◆ **Problem statement**: Write out the data below in full. Keep it exact.

◆ **Supplied information**:
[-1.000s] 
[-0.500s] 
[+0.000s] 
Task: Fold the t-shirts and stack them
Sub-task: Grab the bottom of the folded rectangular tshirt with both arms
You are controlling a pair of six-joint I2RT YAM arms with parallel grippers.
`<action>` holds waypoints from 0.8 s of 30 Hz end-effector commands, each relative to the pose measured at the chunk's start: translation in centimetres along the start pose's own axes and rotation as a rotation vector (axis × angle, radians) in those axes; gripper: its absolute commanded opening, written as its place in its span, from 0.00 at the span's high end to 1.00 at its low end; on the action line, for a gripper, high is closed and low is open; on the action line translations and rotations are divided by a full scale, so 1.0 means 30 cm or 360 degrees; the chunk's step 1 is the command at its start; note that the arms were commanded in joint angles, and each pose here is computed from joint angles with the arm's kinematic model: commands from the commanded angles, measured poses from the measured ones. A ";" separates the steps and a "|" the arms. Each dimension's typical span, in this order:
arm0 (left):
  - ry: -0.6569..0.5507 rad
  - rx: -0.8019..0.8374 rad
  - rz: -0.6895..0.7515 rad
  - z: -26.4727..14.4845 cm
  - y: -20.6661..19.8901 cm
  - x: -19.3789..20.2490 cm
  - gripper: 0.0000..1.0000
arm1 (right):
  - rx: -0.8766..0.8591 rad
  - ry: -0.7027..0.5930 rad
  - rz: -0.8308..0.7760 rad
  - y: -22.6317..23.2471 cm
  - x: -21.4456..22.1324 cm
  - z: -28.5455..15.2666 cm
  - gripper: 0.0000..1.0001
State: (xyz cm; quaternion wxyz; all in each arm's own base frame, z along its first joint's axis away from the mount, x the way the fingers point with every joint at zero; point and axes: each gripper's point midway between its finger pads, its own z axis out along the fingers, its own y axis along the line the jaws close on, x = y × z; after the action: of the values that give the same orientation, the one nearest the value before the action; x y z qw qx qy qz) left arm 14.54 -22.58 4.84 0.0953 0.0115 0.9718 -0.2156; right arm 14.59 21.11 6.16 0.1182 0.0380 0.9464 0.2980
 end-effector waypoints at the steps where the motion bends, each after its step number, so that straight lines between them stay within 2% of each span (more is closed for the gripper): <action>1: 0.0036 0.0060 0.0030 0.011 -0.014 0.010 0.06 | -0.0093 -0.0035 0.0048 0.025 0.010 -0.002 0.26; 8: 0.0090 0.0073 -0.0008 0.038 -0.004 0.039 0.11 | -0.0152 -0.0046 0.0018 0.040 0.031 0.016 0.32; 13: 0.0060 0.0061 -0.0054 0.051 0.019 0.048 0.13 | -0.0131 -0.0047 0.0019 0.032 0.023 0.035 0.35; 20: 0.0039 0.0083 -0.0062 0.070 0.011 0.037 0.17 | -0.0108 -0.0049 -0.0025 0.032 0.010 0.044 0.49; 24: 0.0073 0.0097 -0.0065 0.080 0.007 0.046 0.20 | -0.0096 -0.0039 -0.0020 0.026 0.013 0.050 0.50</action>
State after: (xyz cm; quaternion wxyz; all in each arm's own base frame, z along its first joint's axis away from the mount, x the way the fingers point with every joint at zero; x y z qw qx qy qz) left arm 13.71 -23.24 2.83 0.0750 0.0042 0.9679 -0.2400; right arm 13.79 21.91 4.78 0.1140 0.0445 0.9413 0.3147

◆ **Exercise response**:
[-1.000s] 
[-0.500s] 
[+0.000s] 
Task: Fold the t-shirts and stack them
Sub-task: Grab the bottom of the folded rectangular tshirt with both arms
You are controlling a pair of six-joint I2RT YAM arms with parallel grippers.
`<action>` holds waypoints from 0.8 s of 30 Hz end-effector commands, each relative to the pose measured at the chunk's start: translation in centimetres along the start pose's own axes and rotation as a rotation vector (axis × angle, radians) in those axes; gripper: its absolute commanded opening, written as its place in its span, from 0.00 at the span's high end to 1.00 at its low end; on the action line, for a gripper, high is closed and low is open; on the action line translations and rotations are divided by a full scale, so 1.0 means 30 cm or 360 degrees; the chunk's step 1 is the command at its start; note that the arms were commanded in joint angles, and each pose here is computed from joint angles with the arm's kinematic model: commands from the commanded angles, measured poses from the measured ones. A ";" separates the steps and a "|" the arms. Each dimension's typical span, in this order:
arm0 (left):
  - ry: -0.6569..0.5507 rad
  - rx: -0.8019..0.8374 rad
  - rz: -0.6895..0.7515 rad
  - z: -26.4727..14.4845 cm
  - y: -20.6661..19.8901 cm
  - x: -19.3789..20.2490 cm
  - gripper: 0.0000..1.0000
arm1 (right):
  - rx: -0.8766..0.8591 rad
  - ry: -0.7027..0.5930 rad
  - rz: -0.8308..0.7760 rad
  - y: -22.6317..23.2471 cm
  - x: -21.4456..22.1324 cm
  - z: -28.5455..15.2666 cm
  - gripper: 0.0000..1.0001
State: (xyz cm; quaternion wxyz; all in each arm's own base frame, z along its first joint's axis away from the mount, x the way the fingers point with every joint at zero; point and axes: each gripper's point midway between its finger pads, its own z axis out along the fingers, its own y axis along the line the jaws close on, x = y × z; after the action: of the values that give the same orientation, the one nearest the value before the action; x y z qw qx qy qz) left arm 14.54 -22.58 4.84 0.0953 0.0115 0.9718 -0.2156; right arm 14.59 21.11 6.16 0.1182 0.0380 0.9464 0.2980
 end-effector waypoints at the steps where the motion bends, each after its step number, so that straight lines between them stay within 2% of each span (more is closed for the gripper): <action>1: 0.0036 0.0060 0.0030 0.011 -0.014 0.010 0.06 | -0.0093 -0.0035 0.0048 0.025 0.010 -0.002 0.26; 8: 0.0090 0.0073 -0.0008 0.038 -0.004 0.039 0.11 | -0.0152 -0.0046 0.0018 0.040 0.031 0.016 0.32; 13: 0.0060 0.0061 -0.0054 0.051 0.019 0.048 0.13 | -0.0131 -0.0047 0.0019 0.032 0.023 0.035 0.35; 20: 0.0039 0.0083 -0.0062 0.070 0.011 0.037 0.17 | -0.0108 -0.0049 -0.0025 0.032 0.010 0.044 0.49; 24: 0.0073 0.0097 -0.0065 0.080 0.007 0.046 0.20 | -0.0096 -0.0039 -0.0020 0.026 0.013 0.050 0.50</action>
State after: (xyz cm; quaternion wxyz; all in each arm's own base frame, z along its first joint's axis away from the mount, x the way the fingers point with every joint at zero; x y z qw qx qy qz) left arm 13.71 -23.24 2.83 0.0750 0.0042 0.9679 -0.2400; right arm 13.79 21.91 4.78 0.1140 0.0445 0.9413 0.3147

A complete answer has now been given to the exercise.